For any upcoming or existing project, businesses have to develop methods for raising funds. Bitcoin crowdfunding provides such businesses and individuals with powerful tools to raise funds. The best example of this could be Ukraine’s funding of war efforts via crypto donations.
Rather than being dependent on a single investor or one major funding source, one can decentralize the entire funding process by acquiring multiple backers and supporters to provide money by employing a crowdfunding campaign. One can decentralize things further and reach an even wider audience by accepting Bitcoin as a payment method.
DeFi crowdfunding platforms ensure financial security by helping a startup collect funds to start their business in a decentralized environment. These platforms aim at making crowdfunding processes more decentralized and bringing sovereign investors from the crypto market.
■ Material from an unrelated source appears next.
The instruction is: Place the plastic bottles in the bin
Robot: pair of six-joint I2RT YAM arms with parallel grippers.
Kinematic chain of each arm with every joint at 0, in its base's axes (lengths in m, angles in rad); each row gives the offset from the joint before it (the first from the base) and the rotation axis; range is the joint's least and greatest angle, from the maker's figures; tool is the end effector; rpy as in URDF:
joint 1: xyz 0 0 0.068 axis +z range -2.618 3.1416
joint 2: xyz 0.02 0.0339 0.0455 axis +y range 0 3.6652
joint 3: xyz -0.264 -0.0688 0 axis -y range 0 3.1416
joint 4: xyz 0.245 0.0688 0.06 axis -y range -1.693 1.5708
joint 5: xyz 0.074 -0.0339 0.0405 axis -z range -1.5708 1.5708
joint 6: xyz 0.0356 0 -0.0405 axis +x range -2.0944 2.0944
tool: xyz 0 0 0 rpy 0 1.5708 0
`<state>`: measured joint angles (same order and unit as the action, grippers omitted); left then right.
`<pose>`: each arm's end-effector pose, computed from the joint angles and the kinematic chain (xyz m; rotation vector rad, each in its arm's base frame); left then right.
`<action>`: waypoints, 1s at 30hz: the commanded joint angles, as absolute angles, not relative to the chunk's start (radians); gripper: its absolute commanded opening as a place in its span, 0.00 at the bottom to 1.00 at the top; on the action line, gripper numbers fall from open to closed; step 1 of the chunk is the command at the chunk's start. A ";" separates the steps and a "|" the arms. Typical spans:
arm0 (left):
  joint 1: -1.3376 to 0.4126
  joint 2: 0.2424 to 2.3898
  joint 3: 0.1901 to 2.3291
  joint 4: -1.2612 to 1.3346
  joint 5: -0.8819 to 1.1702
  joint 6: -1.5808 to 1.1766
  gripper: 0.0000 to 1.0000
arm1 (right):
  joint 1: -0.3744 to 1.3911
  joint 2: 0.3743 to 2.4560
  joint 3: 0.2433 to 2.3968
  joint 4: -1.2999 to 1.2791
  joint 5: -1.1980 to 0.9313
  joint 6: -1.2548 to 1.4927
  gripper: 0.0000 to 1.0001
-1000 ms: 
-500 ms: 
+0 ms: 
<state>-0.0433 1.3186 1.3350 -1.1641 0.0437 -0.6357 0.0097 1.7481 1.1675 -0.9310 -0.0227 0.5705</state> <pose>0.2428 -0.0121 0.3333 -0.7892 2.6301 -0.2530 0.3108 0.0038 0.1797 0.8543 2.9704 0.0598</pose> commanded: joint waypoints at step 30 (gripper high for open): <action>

No organization holds any authority or regulatory authority over the system, as the system remains anonymous. DeFi crowdfunding platforms burgeon in the crypto market for outstanding business development services. The evolution of DeFi platforms in the crypto market is supported with essential financial assistance.
Crowdfunding via ICOs and IEOs
Initial coin offerings (ICOs) are the offerings of new cryptocurrencies on a blockchain platform. Here, creators of the project post what they are doing, and these projects are then funded by a group of investors interested in backing them.
OpenLedger is one such project. It operates like a stock market for crypto equity. Companies can release an ICO via this platform to raise funds, and then traders can trade this crypto equity on OpenLedger.
As ICOs have lost their appeal through the years, their place has been taken by IEO, where a cryptocurrency exchange oversees their token sale. IEOs are preferred by investors since there is a greater due diligence level than ICOs.
Things to look for in a Blockchain Crowdfunding Platform: Prefer blockchain crowdfunding platforms that have fully customizable smart contracts that allow you to define the terms of the contract and take into account the conditions under which funds are released to the creator. This allows the donor to select a campaign offering terms they agree with. Thus, a transparent relationship between the donors and creators is created, where they are both protected.
Blockchain technology has already revolutionized crowdfunding. It has advanced the interaction between innovators, donors, and consumers. Donors can now safely contribute to their favourite projects using smart contracts. Consumers can purchase digital products and support any creator. Innovators have an opportunity to initiate their business, resolve issues and fabricate new technologies by providing a trustless and decentralized framework.